Porque Málaga, de la que me fui allá por 1995 y que parecía una ciudad en unos permanentes Juegos Olímpicos –el paraíso del chándal–, hoy me mira de aquella manera, ya sea en un museo, a lomos de un vagón de metro o cruzando la plaza de la Constitución camino de la calle Larios. Aunque todo comenzó bien: no sé aún por qué entré aquel día a El Corte Inglés cuando al salir sonó la alarma. El guarda, en este caso, ni se inmutó. Yo creo que como el famoso gag de Faemino y Cansado había sido él mismo el que había accionado el sonidito.
Aunque en el museo Picasso el guarda de seguridad sí que me miró de arriba abajo. Bien es cierto que el sí que parecía estar en consonancia con su uniforme, además de muy entregado a la causa. Pero claro, yo allí no gastaba siquiera unas zapatillas de marca, sino unas chanclas que acompasaban muy mal con mi atuendo negro desgastado perenne. Pagar en efectivo tampoco ayudó. La mirada extraña, los andares de sheriff, las barbas tan frondosas como canosas… Que un día se producirá un atraco, y en la confusión, yo seré detenido y utilizado junto a otros cuatro para la rueda de reconocimiento. Lástima que no me tope con un director de casting y me meta, ya puestos, en alguna serie.

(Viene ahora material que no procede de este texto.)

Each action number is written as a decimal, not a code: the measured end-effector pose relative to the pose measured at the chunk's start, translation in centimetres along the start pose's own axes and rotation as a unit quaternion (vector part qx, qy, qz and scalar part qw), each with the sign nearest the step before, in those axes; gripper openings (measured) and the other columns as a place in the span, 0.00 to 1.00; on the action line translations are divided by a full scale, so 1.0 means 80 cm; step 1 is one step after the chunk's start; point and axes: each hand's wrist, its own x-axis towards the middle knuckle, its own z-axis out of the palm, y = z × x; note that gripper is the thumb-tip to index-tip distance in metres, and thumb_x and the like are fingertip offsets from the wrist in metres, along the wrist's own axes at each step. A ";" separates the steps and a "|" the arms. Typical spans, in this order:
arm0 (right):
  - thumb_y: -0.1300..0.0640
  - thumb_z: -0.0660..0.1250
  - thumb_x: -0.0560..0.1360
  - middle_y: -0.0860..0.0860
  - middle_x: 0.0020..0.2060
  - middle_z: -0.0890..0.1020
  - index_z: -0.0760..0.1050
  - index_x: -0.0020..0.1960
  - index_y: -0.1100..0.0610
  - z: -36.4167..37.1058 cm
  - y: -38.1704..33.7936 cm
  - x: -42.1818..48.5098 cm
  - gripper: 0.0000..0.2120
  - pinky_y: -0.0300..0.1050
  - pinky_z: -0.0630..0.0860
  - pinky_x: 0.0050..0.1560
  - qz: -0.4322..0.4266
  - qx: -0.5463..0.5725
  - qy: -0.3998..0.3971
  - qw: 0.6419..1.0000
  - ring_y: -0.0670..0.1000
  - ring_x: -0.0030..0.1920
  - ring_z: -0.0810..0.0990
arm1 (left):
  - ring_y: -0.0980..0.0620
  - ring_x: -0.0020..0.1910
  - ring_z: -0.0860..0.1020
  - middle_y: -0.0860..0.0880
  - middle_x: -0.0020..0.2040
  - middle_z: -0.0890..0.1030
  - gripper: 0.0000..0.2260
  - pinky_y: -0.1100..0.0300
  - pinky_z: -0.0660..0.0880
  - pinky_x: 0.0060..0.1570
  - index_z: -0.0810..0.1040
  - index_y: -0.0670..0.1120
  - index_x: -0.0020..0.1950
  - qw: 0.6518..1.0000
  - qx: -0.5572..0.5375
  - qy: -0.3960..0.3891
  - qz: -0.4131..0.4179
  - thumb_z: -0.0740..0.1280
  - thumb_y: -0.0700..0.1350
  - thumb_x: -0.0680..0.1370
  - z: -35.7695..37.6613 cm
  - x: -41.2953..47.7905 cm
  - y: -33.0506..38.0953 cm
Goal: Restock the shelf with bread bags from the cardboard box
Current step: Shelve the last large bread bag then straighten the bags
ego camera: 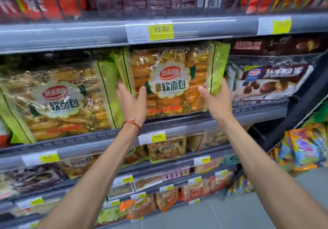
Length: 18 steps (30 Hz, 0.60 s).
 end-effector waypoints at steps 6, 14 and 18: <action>0.44 0.72 0.77 0.52 0.83 0.54 0.47 0.84 0.58 -0.004 0.047 0.026 0.47 0.48 0.50 0.79 0.018 -0.039 -0.079 0.996 0.51 0.82 0.52 | 0.48 0.78 0.55 0.43 0.80 0.55 0.33 0.63 0.52 0.70 0.51 0.38 0.79 0.999 0.030 0.031 -0.020 0.64 0.50 0.81 0.026 -0.013 -0.024; 0.46 0.70 0.79 0.50 0.81 0.60 0.50 0.83 0.57 -0.022 0.049 0.038 0.42 0.45 0.53 0.79 0.005 -0.052 -0.148 0.988 0.43 0.77 0.57 | 0.51 0.74 0.62 0.42 0.79 0.60 0.31 0.59 0.57 0.71 0.51 0.40 0.79 0.996 0.055 0.056 -0.030 0.61 0.52 0.82 0.030 -0.016 -0.019; 0.45 0.70 0.80 0.52 0.83 0.49 0.39 0.83 0.57 -0.033 0.043 0.039 0.48 0.51 0.51 0.79 0.009 -0.028 -0.132 0.991 0.51 0.82 0.50 | 0.47 0.78 0.58 0.43 0.79 0.58 0.31 0.55 0.56 0.75 0.54 0.39 0.77 0.994 0.068 0.082 -0.020 0.65 0.48 0.81 0.021 -0.017 -0.008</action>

Aunque el colmo ha llegado hoy en la parada de metro de Carranque. Allí, leyendo los diarios de Montano camino del Museo Ruso, he visto claramente cómo una madre tiraba agresivamente de la mano de su hija –edades comprendidas entre el medio siglo, la madre; y la mayoría de edad escasa, la heredera– cuando al abrirse las puertas seleccionábamos los posibles asientos. Y como en una adaptación sui generis del baile de la silla me he quedado sólo con los asientos de mi derecha e izquierda, vacíos. La madre estuvo un par de estaciones echándome miradas extrañas. Y eso que yo era el único que leía en el vagón. Que porque me pilla emparejado, que si no le aprieto a la hija y me tiene en su casa todos los domingos para calzarme la paella –y lo que no es la paella– y para beberme la bodega del marido.
Para redondear la mañana, y siendo la única persona que esperaba para la apertura del Museo Ruso, uno de seguridad –otra vez: esta vez eran tres– me ha examinado de arriba abajo con tanta claridad que desde ese instante ya sabía que esta columna sería escrita. Porque la gracia de todo esto es que sin tener que acceder a museos, porque en Bali no los hay, y con el mismo atuendo y leyendo libros, me paseo por la universidad donde trabaja mi novia, o por la aldea más lejana a una calle asfaltada, y siempre, absolutamente siempre, no sólo me saludan con efusividad sino que me preguntan si soy profesor, artista o escritor. Un vecino me dijo un día que paseando con el libro le había recordado a Jesucristo, la gama alta de un sacerdote. Que bien podía serlo, ya que el segurata del museo ruso, aseguro, esta mañana, y según su mirada, me habría crucificado.